On April 3, 2026, the Oregon Department of Justice filed a Motion to Dismiss on behalf of DHS. The State's stated ground is failure to exhaust administrative remedies. DOJ argues that the Attorney General's November 12, 2025 order addressed the timeliness of the agency's response and not the substance of the December 19 production, and that Bakke was required to file a second petition with the Attorney General challenging the substance of that production before filing suit.

The same day, Bakke filed a second petition with the Attorney General addressing the December 19 production directly. The Attorney General's office acknowledged receipt of that petition on April 3 as well. Under ORS 192.418, administrative remedies are deemed exhausted by operation of law if the Attorney General does not act within seven days.

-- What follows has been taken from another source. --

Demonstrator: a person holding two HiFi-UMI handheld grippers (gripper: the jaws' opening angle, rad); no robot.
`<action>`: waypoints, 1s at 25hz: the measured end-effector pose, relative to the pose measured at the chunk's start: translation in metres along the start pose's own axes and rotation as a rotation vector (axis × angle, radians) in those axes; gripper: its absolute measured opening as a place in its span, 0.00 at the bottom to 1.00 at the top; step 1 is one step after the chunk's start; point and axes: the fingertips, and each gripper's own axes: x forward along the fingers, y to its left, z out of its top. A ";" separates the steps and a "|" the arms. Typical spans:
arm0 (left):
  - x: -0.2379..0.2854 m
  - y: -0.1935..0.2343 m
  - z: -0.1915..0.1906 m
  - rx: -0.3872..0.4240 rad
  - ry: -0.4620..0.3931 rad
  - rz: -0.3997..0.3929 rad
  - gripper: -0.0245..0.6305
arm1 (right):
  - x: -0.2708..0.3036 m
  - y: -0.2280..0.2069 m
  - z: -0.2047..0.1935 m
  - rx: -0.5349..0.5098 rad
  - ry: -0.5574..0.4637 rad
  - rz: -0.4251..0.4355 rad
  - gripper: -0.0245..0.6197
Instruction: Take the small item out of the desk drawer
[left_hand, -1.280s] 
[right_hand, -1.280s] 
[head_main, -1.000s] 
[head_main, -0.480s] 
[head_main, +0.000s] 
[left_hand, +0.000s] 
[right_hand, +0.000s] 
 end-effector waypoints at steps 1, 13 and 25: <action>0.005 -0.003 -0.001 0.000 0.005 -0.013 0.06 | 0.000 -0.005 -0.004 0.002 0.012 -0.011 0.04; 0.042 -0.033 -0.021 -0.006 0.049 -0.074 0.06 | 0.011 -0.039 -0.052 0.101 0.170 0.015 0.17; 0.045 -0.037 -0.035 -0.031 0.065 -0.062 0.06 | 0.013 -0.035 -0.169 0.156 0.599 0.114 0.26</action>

On April 7, Bakke filed his Plaintiff's Opposition to Defendants' Motion to Dismiss. The opposition argues that the original November 12 petition already addressed the substance of the records dispute and that the December 19 production was not a "complete response" under ORS 192.329, paragraph 2.

THE APRIL 16 HEARING

The parties are scheduled to return to Marion County Circuit Court on April 16, 2026, at three o'clock in the afternoon. Judge Queen will hear argument on the State's Motion to Dismiss. The Temporary Restraining Order remains in effect until further order of the court.

Filings in Bakke v. Oregon Department of Human Services, Case No. 26CV11493, are available through the Oregon eCourt public records system.